Le Premier ministre Sébastien Lecornu dirige une administration minoritaire qui doit présenter un projet de loi de budget au Parlement avant le 6 octobre. Avec les outils constitutionnels de la Cinquième République mis à rude épreuve, le gouvernement a recours à l'article 49.3 pour adopter des budgets sans vote, suite à l'élection anticipée de 2024 qui a далled un Parlement à majorité fragile. Les partis de l'opposition peuvent répondre par des motions de défiance, obligeant le gouvernement à faire des concessions pour éviter une crise politique.
Si aucun budget n'est approuvé avant la fin de l'année et si l'article 49.3 n'est pas invoqué, les responsables pourraient passer une loi d'urgence provisoire pour prolonger le budget de 2026 jusqu'après les élections présidentielles prévues pour avril-mai 2027. Un rapport du ministère des Finances a averti que ce scénario conduirait à « une paralysie budgétaire sans précédent », en bloquant les augmentations prévues dans la dépense de défense et les investissements, tandis que les dépenses sociales continuent d'augmenter. Le rapport a également prévu un éventuel allongement du déficit d'au moins un demi-point de pourcentage, une mesure qui pourrait éroder la confiance des investisseurs et augmenter les coûts d'emprunts.
Une option plus extrême - l'adoption du budget par ordonnance - passerait complètement outre le Parlement. Les experts en droit qualifient cette option de « nucléaire », sans précédent dans la Quatrième République, susceptible de provoquer une motion de censure.
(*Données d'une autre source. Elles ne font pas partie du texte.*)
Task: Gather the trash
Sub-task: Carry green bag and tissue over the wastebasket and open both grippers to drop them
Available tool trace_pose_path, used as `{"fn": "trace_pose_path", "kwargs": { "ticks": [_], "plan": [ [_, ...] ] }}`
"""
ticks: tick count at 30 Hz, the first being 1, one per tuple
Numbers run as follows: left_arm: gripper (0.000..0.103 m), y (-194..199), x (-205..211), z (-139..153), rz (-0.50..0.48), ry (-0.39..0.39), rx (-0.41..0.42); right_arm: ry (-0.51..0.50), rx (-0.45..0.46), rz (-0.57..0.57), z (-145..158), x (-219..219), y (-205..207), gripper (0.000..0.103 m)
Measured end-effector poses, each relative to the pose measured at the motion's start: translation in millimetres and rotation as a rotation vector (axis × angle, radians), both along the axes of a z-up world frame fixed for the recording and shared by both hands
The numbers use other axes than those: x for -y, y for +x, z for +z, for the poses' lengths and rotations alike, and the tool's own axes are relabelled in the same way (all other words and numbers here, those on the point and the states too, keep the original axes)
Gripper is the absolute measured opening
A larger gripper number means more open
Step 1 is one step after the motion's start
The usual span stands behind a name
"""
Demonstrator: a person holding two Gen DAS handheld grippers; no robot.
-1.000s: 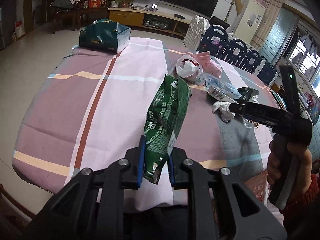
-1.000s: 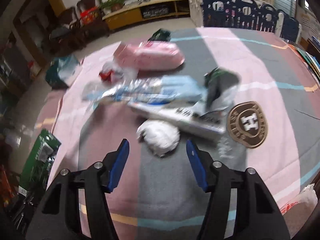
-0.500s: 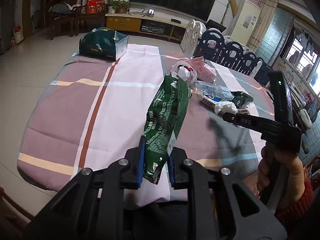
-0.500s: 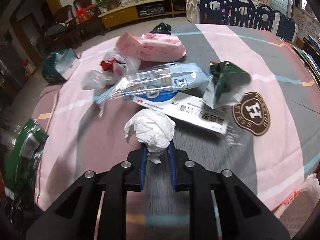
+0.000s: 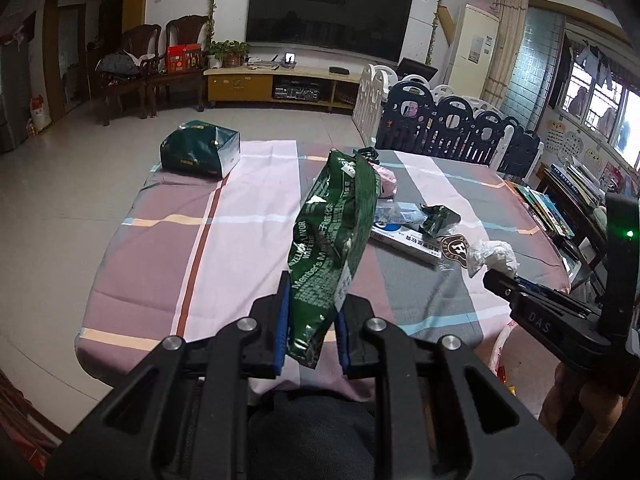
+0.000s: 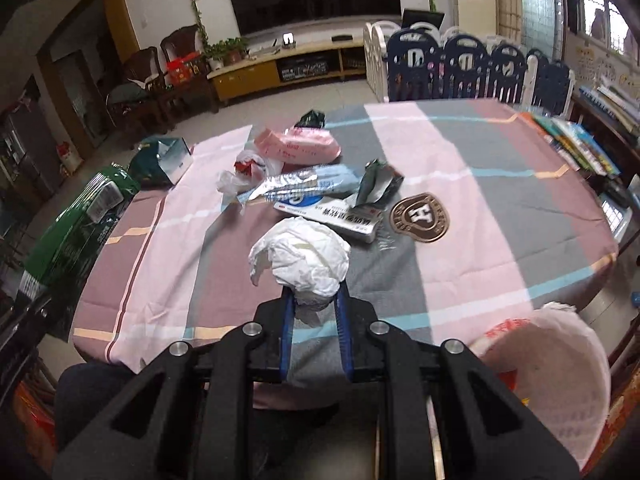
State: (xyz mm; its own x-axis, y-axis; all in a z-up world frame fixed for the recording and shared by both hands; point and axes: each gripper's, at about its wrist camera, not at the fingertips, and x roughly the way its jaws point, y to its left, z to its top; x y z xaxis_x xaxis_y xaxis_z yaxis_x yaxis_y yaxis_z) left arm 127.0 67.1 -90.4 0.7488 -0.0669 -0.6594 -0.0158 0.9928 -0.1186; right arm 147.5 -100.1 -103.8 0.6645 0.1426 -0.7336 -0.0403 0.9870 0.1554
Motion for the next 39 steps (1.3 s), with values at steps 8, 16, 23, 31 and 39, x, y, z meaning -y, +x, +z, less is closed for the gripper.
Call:
{"fn": "trace_pose_path", "kwargs": {
  "ticks": [8, 16, 23, 31, 39],
  "plan": [
    [0.02, -22, 28, 28, -0.049, 0.03, 0.043, 0.015, 0.09, -0.061, 35, 40, -44, 0.02],
    [0.02, -37, 63, 44, -0.131, 0.045, 0.075, 0.038, 0.139, -0.104, 53, 64, -71, 0.02],
    [0.02, -49, 92, 51, -0.201, 0.046, 0.084, 0.062, 0.168, -0.132, 65, 86, -88, 0.02],
    [0.02, -60, 132, 50, -0.307, 0.057, 0.072, 0.016, 0.14, -0.22, 59, 137, -122, 0.02],
    [0.02, -65, 183, 28, -0.458, 0.046, -0.019, 0.0, -0.085, -0.311, 1, 183, -137, 0.051]
  ]
}}
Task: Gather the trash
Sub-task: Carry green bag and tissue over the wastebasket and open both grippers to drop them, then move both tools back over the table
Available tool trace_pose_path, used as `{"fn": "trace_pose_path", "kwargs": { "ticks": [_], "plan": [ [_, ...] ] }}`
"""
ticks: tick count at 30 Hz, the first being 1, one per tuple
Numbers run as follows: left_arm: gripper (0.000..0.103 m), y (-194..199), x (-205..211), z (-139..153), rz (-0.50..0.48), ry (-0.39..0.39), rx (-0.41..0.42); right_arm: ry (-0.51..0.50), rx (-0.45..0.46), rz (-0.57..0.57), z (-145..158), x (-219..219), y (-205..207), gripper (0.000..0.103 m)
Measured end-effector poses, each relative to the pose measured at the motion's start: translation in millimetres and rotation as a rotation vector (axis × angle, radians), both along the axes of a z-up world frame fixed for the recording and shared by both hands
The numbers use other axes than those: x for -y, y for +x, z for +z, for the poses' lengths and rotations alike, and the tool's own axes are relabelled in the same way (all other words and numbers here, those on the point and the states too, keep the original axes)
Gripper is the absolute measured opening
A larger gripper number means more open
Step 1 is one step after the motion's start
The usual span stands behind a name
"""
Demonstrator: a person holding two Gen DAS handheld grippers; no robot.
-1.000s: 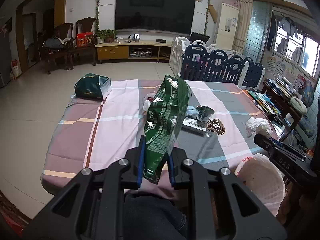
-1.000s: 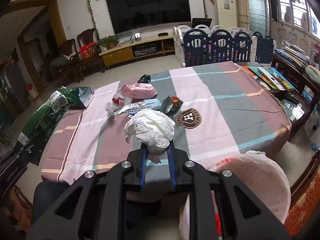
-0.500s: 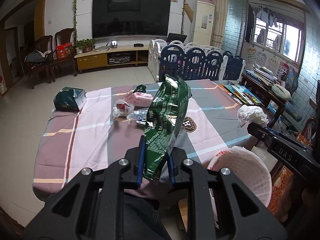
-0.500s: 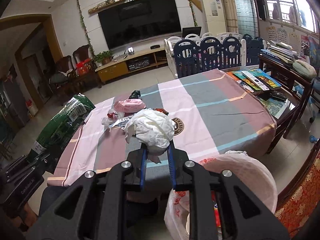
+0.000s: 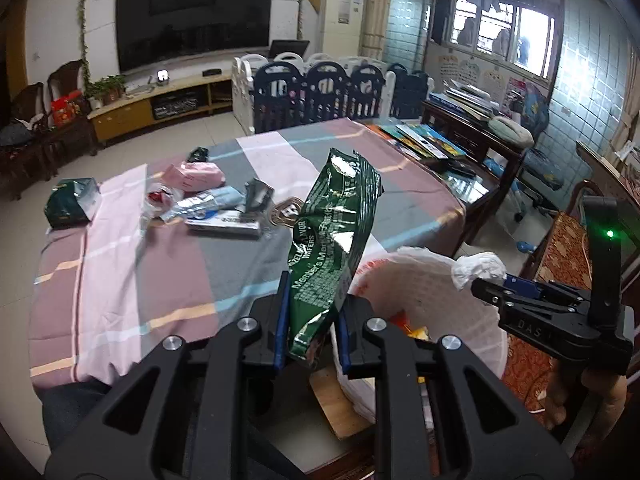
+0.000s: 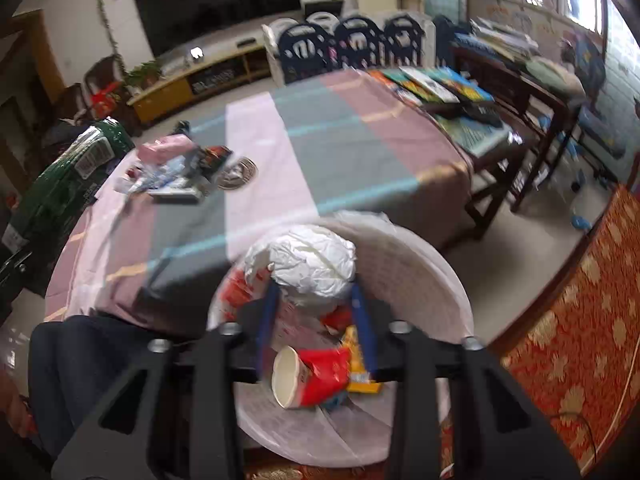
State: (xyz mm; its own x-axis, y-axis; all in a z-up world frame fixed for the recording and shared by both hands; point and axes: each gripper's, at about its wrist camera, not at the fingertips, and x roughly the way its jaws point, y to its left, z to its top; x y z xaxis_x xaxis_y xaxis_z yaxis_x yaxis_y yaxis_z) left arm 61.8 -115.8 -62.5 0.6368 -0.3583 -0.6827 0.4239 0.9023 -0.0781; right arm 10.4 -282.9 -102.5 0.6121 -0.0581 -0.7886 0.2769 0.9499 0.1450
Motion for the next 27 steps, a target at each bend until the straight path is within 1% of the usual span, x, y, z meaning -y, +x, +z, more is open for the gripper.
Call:
{"fn": "trace_pose_path", "kwargs": {
  "ticks": [1, 2, 4, 6, 7, 9, 10, 11, 13, 15, 18, 19, 22, 27],
  "plan": [
    [0.02, 0, 9, -6, -0.036, -0.007, -0.034, 0.023, 0.008, -0.037, -1, 8, -4, 0.061],
    [0.02, 0, 16, -11, -0.063, -0.012, -0.058, 0.045, 0.022, -0.065, 0, 15, -8, 0.063],
    [0.02, -1, 34, -25, -0.132, -0.012, -0.115, 0.093, 0.061, -0.131, 7, 33, -15, 0.066],
    [0.021, -2, 52, -40, -0.202, -0.001, -0.163, 0.109, 0.096, -0.184, 15, 47, -23, 0.067],
    [0.024, -3, 59, -46, -0.234, 0.001, -0.185, 0.109, 0.115, -0.208, 19, 53, -27, 0.067],
    [0.053, -5, 76, -61, -0.3, 0.012, -0.237, 0.103, 0.141, -0.245, 25, 63, -34, 0.069],
    [0.083, -7, 81, -67, -0.312, 0.023, -0.253, 0.101, 0.146, -0.256, 27, 67, -34, 0.07],
    [0.091, -9, 83, -71, -0.309, 0.032, -0.256, 0.1, 0.148, -0.265, 28, 71, -35, 0.07],
    [0.091, -7, 81, -77, -0.295, 0.043, -0.258, 0.102, 0.144, -0.273, 25, 74, -36, 0.071],
    [0.091, 0, 72, -81, -0.243, 0.053, -0.257, 0.11, 0.128, -0.272, 19, 73, -33, 0.071],
    [0.091, 17, 47, -82, -0.11, 0.042, -0.265, 0.131, 0.101, -0.251, 9, 66, -27, 0.071],
    [0.091, 23, 35, -81, -0.047, 0.034, -0.259, 0.133, 0.095, -0.238, 6, 62, -25, 0.071],
    [0.092, 32, 4, -76, 0.116, 0.036, -0.205, 0.122, 0.074, -0.204, 0, 48, -15, 0.071],
    [0.093, 40, -39, -63, 0.295, 0.027, -0.109, 0.126, 0.039, -0.148, -2, 25, 1, 0.071]
  ]
}}
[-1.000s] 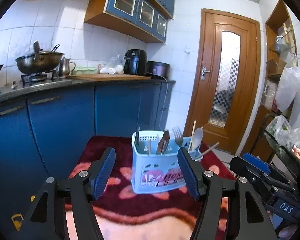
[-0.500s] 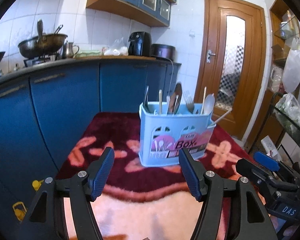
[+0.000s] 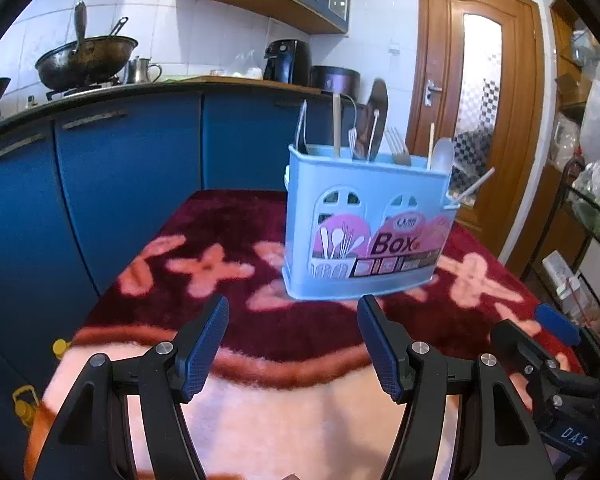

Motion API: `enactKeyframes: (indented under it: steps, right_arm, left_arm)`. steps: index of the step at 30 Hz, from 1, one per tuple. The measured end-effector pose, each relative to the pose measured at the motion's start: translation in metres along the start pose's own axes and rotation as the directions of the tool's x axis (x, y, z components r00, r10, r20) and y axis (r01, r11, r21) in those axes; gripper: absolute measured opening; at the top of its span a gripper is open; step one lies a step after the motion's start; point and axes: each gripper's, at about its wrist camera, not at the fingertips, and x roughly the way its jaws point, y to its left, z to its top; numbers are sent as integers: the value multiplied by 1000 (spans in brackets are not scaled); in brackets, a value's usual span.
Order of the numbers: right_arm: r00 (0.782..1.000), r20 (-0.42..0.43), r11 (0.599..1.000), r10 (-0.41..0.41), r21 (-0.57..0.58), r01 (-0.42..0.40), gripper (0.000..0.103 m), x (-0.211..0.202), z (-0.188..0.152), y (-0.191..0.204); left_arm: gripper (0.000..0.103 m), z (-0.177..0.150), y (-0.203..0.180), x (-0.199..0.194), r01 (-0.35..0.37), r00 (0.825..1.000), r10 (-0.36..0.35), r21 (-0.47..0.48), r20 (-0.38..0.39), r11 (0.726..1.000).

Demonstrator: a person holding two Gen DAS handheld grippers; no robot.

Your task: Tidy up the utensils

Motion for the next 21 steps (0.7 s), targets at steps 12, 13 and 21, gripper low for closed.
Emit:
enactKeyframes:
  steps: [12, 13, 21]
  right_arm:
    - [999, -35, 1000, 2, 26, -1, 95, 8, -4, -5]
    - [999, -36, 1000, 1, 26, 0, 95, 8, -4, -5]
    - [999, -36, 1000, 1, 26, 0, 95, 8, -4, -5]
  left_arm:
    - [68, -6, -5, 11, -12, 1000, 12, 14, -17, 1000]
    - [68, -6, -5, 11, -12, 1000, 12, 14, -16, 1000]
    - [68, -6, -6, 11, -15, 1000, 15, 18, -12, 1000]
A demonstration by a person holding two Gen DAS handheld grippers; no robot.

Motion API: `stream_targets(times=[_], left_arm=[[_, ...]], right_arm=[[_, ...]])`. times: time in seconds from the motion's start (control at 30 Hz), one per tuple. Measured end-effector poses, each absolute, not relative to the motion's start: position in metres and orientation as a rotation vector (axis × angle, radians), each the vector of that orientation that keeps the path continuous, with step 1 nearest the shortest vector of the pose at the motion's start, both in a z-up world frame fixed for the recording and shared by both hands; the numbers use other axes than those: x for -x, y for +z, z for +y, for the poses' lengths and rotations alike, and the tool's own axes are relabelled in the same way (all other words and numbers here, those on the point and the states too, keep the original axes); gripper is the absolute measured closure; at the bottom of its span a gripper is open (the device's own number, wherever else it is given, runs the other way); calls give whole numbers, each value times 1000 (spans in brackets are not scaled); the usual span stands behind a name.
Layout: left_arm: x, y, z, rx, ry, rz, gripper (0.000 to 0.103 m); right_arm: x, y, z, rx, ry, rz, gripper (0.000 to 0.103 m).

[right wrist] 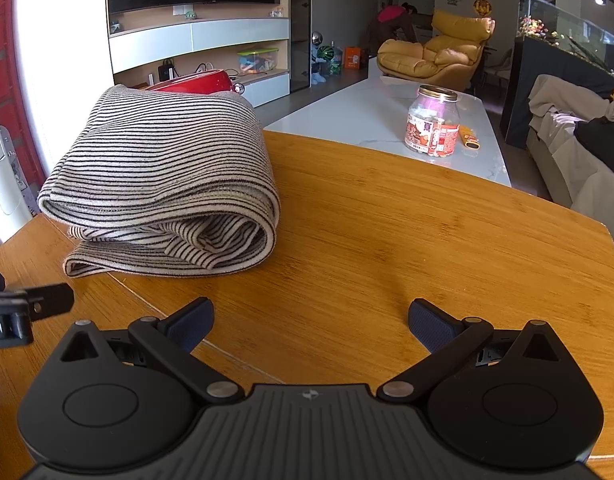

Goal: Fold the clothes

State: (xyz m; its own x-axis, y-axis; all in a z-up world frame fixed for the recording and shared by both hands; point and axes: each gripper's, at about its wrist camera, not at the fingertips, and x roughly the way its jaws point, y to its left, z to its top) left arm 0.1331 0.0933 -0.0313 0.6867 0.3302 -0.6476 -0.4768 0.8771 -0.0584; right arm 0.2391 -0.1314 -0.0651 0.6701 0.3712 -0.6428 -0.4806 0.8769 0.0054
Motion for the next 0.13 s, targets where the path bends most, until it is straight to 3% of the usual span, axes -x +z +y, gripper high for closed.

Contrairement à l'article 49.3, la chute du gouvernement ne rendrait pas automatiquement nul un budget adopté par ordonnance, même si une crise politique en sortirait probablement.
Les travaux sur le budget 2028 sont déjà programmés pour commencer alors que le budget 2027 reste sans solution, soulignant l'insécurité budgétaire plus générale qui attend la France en perspective des élections de l'année prochaine.